(Your assignment)
Among the entries below, one stretch runs from the line that contains "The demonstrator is" through the line that contains "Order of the". Repeat that stretch exactly, ends included, and only that.

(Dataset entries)
********
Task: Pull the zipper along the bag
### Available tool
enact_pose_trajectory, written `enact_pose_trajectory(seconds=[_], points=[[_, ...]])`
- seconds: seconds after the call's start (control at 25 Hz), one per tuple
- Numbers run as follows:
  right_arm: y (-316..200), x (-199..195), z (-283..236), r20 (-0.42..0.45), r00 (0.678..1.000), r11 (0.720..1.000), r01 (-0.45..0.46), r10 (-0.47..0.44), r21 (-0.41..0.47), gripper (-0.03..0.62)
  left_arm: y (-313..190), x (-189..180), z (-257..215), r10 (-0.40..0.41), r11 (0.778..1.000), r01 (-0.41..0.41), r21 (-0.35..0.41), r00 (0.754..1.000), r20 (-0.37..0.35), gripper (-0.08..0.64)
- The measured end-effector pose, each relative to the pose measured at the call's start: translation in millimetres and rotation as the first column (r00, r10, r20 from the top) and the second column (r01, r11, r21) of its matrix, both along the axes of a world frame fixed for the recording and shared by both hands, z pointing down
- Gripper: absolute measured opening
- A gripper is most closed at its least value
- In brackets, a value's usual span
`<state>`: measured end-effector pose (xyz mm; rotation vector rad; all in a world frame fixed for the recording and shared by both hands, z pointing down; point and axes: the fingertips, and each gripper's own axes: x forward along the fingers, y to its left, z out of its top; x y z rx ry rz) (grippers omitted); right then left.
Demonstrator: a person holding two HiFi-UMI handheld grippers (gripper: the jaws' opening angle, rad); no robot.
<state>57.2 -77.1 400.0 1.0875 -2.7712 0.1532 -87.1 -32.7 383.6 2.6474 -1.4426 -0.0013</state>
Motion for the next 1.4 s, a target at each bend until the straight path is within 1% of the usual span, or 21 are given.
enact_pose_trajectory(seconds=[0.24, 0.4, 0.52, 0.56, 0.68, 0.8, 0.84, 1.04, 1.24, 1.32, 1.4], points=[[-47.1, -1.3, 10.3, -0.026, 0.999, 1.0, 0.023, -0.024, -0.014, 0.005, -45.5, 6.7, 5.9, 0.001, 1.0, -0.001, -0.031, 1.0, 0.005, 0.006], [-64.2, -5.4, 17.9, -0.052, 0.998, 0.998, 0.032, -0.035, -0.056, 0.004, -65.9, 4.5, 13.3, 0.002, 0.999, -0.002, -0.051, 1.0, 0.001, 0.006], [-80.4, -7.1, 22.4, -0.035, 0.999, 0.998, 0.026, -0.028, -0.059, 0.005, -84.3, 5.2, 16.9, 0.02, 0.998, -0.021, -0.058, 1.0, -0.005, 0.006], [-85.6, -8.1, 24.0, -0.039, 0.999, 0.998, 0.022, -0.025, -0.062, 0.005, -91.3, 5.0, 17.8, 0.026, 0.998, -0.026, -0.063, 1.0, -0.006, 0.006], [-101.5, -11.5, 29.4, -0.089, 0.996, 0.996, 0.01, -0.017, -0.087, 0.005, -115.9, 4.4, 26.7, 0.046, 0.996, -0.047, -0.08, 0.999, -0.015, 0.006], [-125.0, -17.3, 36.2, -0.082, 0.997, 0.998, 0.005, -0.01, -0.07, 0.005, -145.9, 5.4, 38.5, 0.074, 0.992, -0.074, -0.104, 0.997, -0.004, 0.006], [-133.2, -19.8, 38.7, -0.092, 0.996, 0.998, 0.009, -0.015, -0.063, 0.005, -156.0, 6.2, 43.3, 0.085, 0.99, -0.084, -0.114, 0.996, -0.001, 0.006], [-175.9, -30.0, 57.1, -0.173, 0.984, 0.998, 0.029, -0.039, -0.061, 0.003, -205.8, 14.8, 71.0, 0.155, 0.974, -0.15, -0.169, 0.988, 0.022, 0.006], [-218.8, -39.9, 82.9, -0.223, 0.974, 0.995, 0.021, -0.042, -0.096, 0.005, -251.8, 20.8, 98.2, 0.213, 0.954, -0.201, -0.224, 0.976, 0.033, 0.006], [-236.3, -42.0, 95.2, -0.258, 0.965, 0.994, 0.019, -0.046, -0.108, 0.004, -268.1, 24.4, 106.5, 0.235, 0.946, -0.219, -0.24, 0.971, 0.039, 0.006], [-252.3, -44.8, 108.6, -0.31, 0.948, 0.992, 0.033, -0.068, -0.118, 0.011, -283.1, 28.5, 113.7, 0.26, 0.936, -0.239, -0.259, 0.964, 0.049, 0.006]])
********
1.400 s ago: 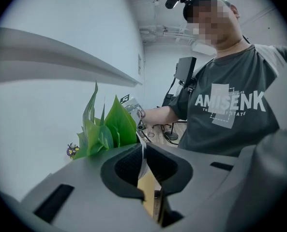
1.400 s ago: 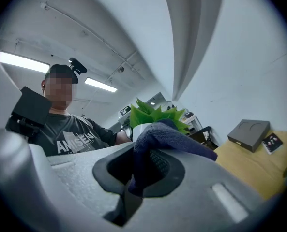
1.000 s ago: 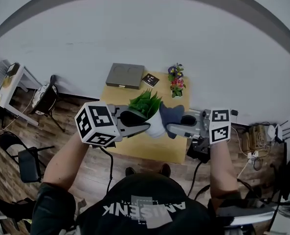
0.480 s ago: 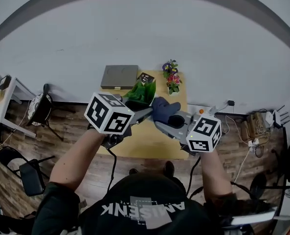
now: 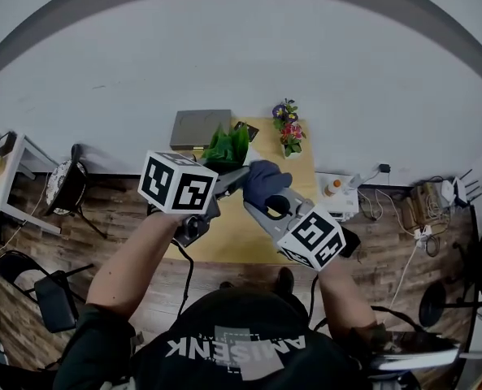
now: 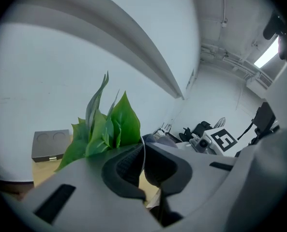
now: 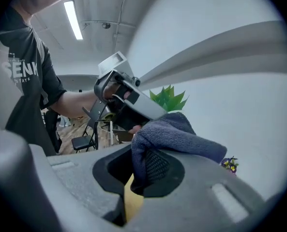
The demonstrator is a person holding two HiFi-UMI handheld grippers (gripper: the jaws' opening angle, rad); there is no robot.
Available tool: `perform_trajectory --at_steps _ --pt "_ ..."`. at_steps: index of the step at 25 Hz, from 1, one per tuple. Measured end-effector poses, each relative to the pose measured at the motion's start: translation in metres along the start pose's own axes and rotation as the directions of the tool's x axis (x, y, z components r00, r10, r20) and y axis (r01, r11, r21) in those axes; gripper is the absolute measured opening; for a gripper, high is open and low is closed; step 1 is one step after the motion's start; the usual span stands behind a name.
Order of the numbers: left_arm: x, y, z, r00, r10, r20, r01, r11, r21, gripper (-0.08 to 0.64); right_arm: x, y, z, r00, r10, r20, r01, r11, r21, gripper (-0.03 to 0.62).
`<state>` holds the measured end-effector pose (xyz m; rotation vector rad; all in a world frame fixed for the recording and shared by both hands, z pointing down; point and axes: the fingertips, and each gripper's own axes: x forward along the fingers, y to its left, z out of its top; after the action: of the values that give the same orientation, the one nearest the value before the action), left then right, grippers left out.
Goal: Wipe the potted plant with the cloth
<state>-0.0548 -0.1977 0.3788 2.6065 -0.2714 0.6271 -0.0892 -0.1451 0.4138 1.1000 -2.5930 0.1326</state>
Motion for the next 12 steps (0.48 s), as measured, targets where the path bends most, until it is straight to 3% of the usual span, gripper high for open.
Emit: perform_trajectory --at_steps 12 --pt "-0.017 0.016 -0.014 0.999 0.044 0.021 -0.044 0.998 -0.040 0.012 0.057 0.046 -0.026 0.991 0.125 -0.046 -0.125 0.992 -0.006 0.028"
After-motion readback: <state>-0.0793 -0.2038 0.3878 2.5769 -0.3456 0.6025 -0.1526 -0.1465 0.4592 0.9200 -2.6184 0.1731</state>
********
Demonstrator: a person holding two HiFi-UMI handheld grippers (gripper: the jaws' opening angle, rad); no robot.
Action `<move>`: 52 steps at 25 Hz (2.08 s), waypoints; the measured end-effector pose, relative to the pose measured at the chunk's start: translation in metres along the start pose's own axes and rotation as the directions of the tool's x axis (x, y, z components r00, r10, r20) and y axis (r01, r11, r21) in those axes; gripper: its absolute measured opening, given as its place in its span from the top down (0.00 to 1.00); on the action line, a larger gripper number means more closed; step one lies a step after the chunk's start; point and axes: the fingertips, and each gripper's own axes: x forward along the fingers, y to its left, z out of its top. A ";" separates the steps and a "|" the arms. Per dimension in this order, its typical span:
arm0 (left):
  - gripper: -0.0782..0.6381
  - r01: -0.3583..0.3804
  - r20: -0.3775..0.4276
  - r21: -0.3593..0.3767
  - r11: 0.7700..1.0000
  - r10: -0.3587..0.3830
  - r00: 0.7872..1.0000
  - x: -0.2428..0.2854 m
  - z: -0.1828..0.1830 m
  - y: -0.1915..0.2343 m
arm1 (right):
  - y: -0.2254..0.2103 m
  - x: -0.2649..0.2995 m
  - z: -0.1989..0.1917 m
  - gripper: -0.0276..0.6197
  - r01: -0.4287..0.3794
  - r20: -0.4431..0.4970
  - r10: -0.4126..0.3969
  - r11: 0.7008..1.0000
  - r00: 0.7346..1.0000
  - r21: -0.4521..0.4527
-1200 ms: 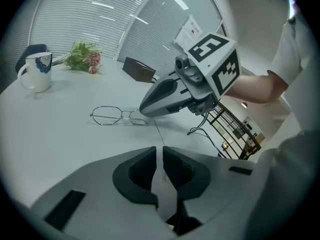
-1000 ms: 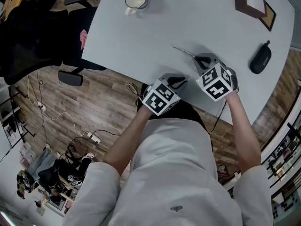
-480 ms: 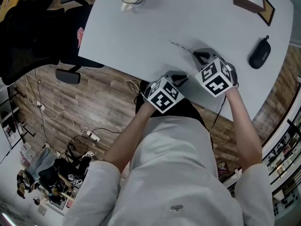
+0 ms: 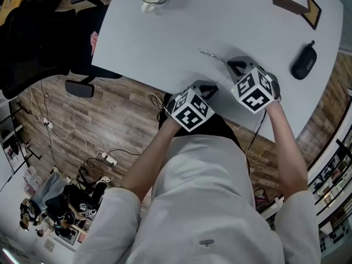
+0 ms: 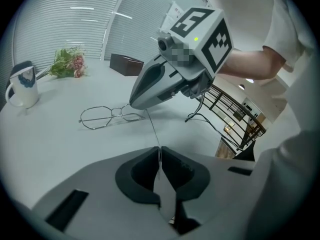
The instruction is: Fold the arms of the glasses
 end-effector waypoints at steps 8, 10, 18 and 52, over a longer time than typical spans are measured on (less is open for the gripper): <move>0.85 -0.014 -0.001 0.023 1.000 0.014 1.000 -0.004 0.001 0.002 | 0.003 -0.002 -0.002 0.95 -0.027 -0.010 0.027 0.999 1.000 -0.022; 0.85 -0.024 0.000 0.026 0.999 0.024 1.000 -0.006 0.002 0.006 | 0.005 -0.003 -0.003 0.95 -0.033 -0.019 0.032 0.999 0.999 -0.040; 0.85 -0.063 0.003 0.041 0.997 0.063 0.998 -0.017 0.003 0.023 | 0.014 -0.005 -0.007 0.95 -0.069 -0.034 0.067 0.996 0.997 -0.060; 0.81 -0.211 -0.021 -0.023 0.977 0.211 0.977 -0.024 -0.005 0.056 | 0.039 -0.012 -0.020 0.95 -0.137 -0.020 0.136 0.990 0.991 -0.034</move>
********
(Response to this task)
The demonstrator is a person holding two HiFi-UMI handheld grippers (gripper: the jaws' opening angle, rad); there is no robot.
Available tool: `perform_trajectory --at_steps _ --pt "_ ..."`. at_steps: index of the step at 25 Hz, from 1, one per tuple. Measured end-effector poses, each relative to the pose measured at the motion's start: translation in metres along the start pose's own axes and rotation as the directions of the tool's x axis (x, y, z components r00, r10, r20) and y axis (r01, r11, r21) in those axes; gripper is the absolute measured opening; for a gripper, high is open and low is closed; step 1 is one step after the motion's start; the usual span stands behind a name.
Order of the numbers: left_arm: x, y, z, r00, r10, r20, r01, r11, r21, gripper (-0.08 to 0.64); right_arm: x, y, z, r00, r10, r20, r01, r11, r21, gripper (-0.03 to 0.62).

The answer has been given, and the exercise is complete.